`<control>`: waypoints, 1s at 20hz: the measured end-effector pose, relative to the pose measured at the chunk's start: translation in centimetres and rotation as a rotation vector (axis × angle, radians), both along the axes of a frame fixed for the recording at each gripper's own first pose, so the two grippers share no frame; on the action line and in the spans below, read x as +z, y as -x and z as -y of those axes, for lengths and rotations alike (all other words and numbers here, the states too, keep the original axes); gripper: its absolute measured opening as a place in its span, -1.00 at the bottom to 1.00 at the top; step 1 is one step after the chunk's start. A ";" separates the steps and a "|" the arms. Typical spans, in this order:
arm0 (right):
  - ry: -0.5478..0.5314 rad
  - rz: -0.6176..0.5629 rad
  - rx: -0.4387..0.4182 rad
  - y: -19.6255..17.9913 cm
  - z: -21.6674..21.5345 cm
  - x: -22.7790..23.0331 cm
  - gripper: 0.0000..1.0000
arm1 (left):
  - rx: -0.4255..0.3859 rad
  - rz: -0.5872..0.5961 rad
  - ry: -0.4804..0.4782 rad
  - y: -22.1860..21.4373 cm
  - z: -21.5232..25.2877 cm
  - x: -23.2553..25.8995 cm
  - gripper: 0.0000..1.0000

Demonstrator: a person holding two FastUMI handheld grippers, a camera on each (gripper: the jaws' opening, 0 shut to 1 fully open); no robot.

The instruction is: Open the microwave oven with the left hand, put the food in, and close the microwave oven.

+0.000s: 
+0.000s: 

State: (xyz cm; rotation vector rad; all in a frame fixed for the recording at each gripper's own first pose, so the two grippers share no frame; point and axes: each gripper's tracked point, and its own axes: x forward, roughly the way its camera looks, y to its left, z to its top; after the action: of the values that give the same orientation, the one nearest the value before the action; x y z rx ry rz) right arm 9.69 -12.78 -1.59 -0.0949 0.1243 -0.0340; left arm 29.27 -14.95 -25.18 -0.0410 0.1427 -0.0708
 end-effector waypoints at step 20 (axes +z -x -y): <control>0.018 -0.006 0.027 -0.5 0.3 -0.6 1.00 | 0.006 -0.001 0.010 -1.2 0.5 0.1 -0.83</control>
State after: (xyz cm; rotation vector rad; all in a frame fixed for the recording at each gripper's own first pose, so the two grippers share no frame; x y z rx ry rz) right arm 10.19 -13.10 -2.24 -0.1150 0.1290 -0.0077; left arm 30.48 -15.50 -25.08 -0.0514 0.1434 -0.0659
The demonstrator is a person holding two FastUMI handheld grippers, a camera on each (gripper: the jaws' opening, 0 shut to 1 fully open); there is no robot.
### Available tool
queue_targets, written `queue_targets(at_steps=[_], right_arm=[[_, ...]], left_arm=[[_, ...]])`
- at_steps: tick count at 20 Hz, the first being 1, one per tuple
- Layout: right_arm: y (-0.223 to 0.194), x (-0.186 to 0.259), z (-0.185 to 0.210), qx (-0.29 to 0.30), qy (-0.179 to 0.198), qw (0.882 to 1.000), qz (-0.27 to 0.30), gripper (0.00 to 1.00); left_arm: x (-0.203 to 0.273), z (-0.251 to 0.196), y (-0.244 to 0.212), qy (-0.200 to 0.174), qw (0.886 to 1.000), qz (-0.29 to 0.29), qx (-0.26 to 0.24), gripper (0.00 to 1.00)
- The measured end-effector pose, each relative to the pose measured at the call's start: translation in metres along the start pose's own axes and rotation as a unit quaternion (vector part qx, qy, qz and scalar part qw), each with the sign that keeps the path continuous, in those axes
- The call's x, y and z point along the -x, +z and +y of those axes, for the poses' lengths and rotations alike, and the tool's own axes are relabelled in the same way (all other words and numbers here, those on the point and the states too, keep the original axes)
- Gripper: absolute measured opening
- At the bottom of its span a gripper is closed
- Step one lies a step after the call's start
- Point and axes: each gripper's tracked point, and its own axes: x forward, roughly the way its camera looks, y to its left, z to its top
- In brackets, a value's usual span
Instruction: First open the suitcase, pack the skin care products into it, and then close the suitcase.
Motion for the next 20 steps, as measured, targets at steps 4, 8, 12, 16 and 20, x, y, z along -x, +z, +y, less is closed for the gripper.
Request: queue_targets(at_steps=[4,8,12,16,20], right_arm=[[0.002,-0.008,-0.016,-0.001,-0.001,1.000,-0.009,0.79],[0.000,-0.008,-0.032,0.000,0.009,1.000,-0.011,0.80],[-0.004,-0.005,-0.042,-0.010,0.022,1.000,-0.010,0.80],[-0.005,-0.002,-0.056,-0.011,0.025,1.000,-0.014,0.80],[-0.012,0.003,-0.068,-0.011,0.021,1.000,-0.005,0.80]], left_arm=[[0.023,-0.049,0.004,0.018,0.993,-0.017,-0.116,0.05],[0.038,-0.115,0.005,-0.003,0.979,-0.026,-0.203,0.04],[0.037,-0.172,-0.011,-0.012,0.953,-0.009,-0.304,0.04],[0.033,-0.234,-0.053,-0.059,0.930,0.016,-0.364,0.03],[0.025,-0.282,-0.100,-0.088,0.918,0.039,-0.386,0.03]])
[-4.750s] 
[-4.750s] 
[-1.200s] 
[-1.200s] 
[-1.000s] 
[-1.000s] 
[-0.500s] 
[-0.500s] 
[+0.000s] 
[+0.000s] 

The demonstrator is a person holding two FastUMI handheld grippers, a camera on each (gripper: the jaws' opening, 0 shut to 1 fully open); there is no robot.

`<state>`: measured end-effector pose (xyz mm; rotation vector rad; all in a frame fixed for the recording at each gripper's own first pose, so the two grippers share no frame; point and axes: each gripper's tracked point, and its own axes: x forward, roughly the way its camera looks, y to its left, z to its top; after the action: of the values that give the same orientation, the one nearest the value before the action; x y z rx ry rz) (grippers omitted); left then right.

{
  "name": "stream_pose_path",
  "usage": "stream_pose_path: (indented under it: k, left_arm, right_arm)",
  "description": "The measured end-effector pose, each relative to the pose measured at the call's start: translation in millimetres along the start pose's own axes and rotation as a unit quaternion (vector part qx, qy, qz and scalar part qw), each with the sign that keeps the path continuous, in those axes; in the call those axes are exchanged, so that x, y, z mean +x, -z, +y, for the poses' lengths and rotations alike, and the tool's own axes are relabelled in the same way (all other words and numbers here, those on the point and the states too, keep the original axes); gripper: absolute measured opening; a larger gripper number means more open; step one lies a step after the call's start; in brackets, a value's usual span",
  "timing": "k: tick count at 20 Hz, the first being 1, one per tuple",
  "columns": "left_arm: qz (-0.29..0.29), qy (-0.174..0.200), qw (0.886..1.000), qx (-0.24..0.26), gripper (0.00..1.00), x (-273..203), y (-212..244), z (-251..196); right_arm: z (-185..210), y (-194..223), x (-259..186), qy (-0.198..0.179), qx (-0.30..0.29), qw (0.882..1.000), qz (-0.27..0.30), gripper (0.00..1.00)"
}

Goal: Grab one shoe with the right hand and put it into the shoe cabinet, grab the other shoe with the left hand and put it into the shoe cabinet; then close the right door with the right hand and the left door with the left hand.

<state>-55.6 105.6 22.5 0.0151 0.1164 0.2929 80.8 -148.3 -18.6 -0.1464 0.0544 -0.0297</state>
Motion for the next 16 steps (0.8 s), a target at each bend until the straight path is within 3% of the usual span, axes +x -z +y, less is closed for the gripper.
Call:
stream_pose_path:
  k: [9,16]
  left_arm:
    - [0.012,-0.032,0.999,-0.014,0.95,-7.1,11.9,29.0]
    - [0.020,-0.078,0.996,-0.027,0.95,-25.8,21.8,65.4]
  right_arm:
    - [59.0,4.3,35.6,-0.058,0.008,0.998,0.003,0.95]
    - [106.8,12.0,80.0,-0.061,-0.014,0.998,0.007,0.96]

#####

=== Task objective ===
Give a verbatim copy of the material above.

=== Solution to the problem ===
`<control>`: waypoints, 1s at 20hz: the measured end-effector pose, relative to the pose measured at the chunk's start: translation in centimetres and rotation as a rotation vector (axis × angle, radians), both along the axes of a frame fixed for the recording at each gripper's own first pose, so the two grippers share no frame; on the action line and in the spans below, read x as +z, y as -x and z as -y of those axes, for lengths and rotations alike (all other words and numbers here, the states too, keep the original axes); gripper: its absolute measured opening as a place in its span, -1.00 at the bottom to 1.00 at the top; step 1 is one step after the chunk's start. A ";" separates the steps and a "|" the arms. Typical spans, in this order:
arm0 (right):
  - ry: -0.5478..0.5314 rad
  - rz: -0.6176..0.5629 rad
  - rx: -0.4387..0.4182 rad
  - y: -19.6255..17.9913 cm
  - z: -21.6674..21.5345 cm
  - x: -22.7790..23.0331 cm
  - gripper: 0.0000..1.0000
arm1 (left):
  - rx: -0.4255..0.3859 rad
  - rz: -0.5872..0.5961 rad
  - ry: -0.4804..0.4782 rad
  - y: -22.1860..21.4373 cm
  - z: -21.5232..25.2877 cm
  - x: -23.2553..25.8995 cm
  - gripper: 0.0000..1.0000

Demonstrator: a person holding two FastUMI handheld grippers, a camera on each (gripper: the jaws' opening, 0 shut to 1 fully open); no robot.

The instruction is: Open the microwave oven with the left hand, put the food in, and close the microwave oven.

+0.000s: 
+0.000s: 

State: (xyz cm; rotation vector rad; all in a frame fixed for the recording at each gripper's own first pose, so the two grippers share no frame; point and axes: each gripper's tracked point, and its own axes: x forward, roughly the way its camera looks, y to its left, z to its top; after the action: of the values that give the same orientation, the one nearest the value before the action; x y z rx ry rz) right arm 9.69 -12.78 -1.59 -0.0949 0.1243 -0.0340; left arm 29.27 -14.95 -25.18 -0.0410 0.1427 -0.0708
 end-effector waypoints at step 20 (axes +z -x -y): <control>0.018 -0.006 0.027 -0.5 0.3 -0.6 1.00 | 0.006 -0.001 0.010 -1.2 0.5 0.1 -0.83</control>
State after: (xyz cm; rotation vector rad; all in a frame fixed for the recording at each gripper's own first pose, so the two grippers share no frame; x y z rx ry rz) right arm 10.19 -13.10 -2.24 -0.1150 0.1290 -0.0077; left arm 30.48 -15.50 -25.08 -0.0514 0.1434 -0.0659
The demonstrator is a person holding two FastUMI handheld grippers, a camera on each (gripper: the jaws' opening, 0 shut to 1 fully open); there is no robot.
### Available tool
queue_targets, written `queue_targets(at_steps=[_], right_arm=[[_, ...]], left_arm=[[_, ...]])`
- at_steps: tick count at 20 Hz, the first being 1, one per tuple
- Layout: right_arm: y (-0.223 to 0.194), x (-0.186 to 0.259), z (-0.185 to 0.210), qx (-0.29 to 0.30), qy (-0.179 to 0.198), qw (0.882 to 1.000), qz (-0.27 to 0.30), gripper (0.00 to 1.00); left_arm: x (-0.203 to 0.273), z (-0.251 to 0.196), y (-0.244 to 0.212), qy (-0.200 to 0.174), qw (0.886 to 1.000), qz (-0.29 to 0.29), qx (-0.26 to 0.24), gripper (0.00 to 1.00)
- The measured end-effector pose, each relative to the pose measured at the call's start: translation in metres along the start pose's own axes and rotation as a unit quaternion (vector part qx, qy, qz and scalar part qw), each with the sign that keeps the path continuous, in those axes
- The call's x, y and z point along the -x, +z and +y of those axes, for the poses' lengths and rotations alike, and the tool's own axes are relabelled in the same way (all other words and numbers here, those on the point and the states too, keep the original axes)
- Gripper: absolute measured opening
- At the bottom of its span a gripper is closed
- Step one lies a step after the call's start
- Point and axes: each gripper's tracked point, and its own axes: x forward, roughly the way its camera looks, y to its left, z to its top
- In brackets, a value's usual span
Instruction: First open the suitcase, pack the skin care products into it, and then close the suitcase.
Motion for the next 20 steps, as measured, targets at steps 4, 8, 12, 16 and 20, x, y, z along -x, +z, +y, less is closed for the gripper.
Request: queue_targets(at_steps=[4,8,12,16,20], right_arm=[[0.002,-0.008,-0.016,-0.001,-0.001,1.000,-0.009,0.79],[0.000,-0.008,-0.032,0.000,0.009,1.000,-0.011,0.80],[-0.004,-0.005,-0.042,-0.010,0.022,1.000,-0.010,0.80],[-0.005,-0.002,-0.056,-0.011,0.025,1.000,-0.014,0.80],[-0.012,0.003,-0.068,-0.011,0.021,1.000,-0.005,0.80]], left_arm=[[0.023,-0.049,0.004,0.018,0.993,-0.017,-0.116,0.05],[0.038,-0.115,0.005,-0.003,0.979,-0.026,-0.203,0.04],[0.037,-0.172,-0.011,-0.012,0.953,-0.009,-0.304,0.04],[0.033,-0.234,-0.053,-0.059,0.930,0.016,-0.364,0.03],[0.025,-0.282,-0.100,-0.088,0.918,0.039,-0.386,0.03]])
[-4.750s] 
[-4.750s] 
[-1.200s] 
[-1.200s] 
[-1.000s] 
[-1.000s] 
[-0.500s] 
[-0.500s] 
[+0.000s] 
[+0.000s] 

The demonstrator is a person holding two FastUMI handheld grippers, a camera on each (gripper: the jaws' opening, 0 shut to 1 fully open); there is no robot.

`<state>`: measured end-effector pose (xyz mm; rotation vector rad; all in a frame fixed for the recording at each gripper's own first pose, so the two grippers share no frame; point and axes: each gripper's tracked point, and its own axes: x forward, roughly the way its camera looks, y to its left, z to its top; after the action: of the values that give the same orientation, the one nearest the value before the action; x y z rx ry rz) (grippers omitted); left then right.

{
  "name": "stream_pose_path",
  "usage": "stream_pose_path: (indented under it: k, left_arm, right_arm)",
  "description": "The measured end-effector pose, each relative to the pose measured at the call's start: translation in millimetres along the start pose's own axes and rotation as a unit quaternion (vector part qx, qy, qz and scalar part qw), each with the sign that keeps the path continuous, in those axes; in the call those axes are exchanged, so that x, y, z mean +x, -z, +y, for the poses' lengths and rotations alike, and the tool's own axes are relabelled in the same way (all other words and numbers here, those on the point and the states too, keep the original axes); gripper: absolute measured opening; a larger gripper number means more open; step one lies a step after the call's start; in brackets, a value's usual span",
  "timing": "k: tick count at 20 Hz, the first being 1, one per tuple",
  "columns": "left_arm: qz (-0.29..0.29), qy (-0.174..0.200), qw (0.886..1.000), qx (-0.24..0.26), gripper (0.00..1.00), x (-273..203), y (-212..244), z (-251..196); right_arm: z (-185..210), y (-194..223), x (-259..186), qy (-0.198..0.179), qx (-0.30..0.29), qw (0.882..1.000), qz (-0.27..0.30), gripper (0.00..1.00)"
}

Goal: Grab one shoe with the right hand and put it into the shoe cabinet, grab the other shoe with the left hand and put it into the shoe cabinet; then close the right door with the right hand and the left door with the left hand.

<state>-55.6 105.6 22.5 0.0151 0.1164 0.2929 80.8 -148.3 -18.6 -0.1464 0.0544 -0.0297</state>
Motion for the next 16 steps (0.8 s), a target at each bend until the straight path is within 3% of the usual span, axes +x -z +y, less is closed for the gripper.
Call:
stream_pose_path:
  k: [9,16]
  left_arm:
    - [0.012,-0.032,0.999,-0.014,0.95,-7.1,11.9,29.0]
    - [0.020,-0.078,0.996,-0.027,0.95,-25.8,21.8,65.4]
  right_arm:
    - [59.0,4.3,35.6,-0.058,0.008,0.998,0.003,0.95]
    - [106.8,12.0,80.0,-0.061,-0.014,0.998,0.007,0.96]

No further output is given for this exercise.